**PROBLEM STATEMENT**
Each line below is to be set down again exactly.

**DATASET EXTRACT**
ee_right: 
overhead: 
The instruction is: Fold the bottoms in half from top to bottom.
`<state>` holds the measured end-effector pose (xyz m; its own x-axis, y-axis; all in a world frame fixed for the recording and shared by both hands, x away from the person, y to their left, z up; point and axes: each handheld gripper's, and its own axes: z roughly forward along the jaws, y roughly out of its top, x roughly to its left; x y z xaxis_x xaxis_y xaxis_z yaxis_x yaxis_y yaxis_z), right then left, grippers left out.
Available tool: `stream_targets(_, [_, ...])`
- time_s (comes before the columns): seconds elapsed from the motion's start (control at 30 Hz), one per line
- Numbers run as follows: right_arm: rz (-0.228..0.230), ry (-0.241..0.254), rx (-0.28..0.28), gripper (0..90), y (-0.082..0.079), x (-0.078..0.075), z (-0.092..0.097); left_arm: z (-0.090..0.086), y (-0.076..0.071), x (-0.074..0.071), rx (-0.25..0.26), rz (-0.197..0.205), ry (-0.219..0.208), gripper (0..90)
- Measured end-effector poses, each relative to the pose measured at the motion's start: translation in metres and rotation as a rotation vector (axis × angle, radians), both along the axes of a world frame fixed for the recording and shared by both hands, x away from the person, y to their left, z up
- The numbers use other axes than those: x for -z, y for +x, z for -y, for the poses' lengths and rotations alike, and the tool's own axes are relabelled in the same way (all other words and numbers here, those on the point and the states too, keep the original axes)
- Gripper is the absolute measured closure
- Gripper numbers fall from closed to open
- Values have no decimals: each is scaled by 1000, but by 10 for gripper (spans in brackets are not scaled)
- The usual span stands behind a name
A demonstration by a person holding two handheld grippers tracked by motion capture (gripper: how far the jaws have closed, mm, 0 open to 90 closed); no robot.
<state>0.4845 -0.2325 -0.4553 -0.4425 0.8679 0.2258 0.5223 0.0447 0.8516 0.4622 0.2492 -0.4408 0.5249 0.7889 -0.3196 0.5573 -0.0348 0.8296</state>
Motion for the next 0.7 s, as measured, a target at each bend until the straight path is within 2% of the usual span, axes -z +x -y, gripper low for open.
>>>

**RESPONSE FOR THIS EXERCISE**
ee_right: 
overhead: 
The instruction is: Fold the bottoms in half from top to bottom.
`<state>` holds the measured end-effector pose (xyz m; its own x-axis, y-axis; all in a world frame fixed for the recording and shared by both hands, x away from the person, y to their left, z up; point and axes: each handheld gripper's, and its own axes: z roughly forward along the jaws, y roughly out of its top, x roughly to its left; x y z xaxis_x xaxis_y xaxis_z yaxis_x yaxis_y yaxis_z), right then left, grippers left out.
Available tool: `stream_targets(_, [_, ...])`
- time_s (comes before the columns): seconds elapsed from the motion's start (control at 30 Hz), one per line
- Numbers run as follows: right_arm: rz (-0.228..0.230), ry (-0.241..0.254), rx (-0.28..0.28), gripper (0..90), y (-0.082..0.079), x (-0.078..0.075), z (-0.092..0.097); left_arm: z (-0.090..0.086), y (-0.076..0.071), x (-0.074..0.071), rx (-0.25..0.26), rz (-0.197..0.205), ry (-0.219..0.208), gripper (0..90)
- Measured end-effector poses, each relative to the pose measured at the motion's start: translation in metres and rotation as a rotation vector (axis × angle, radians), both along the axes of a world frame fixed for the recording and shared by both hands, x away from the person, y to their left, z up
- The numbers use other axes than those: x for -z, y for +x, z for -y, for the poses' lengths and rotations alike, and the tool's own axes are relabelled in the same way (all other words and numbers here, those on the point and the states too, keep the original axes)
- Gripper is the absolute measured closure
- Gripper numbers fall from closed to open
- Values have no decimals: each is scaled by 1000, but by 10 for gripper (spans in brackets are not scaled)
- The usual span stands behind a name
A demonstration by a person holding two handheld grippers tracked by motion capture (gripper: how far the jaws have closed, mm, 0 open to 90 closed); no robot.
<state>0.4845 -0.2325 -0.4553 -0.4425 0.8679 0.2258 0.5223 0.0447 0.8516 0.4622 0.2492 -0.4408 0.5249 0.7889 -0.3196 0.5573 -0.0348 0.8296</state>
Motion for the next 0.7 s, as measured, a target at each bend until the straight path is within 2% of the usual span, axes -z +x -y, gripper low for open.
>>>

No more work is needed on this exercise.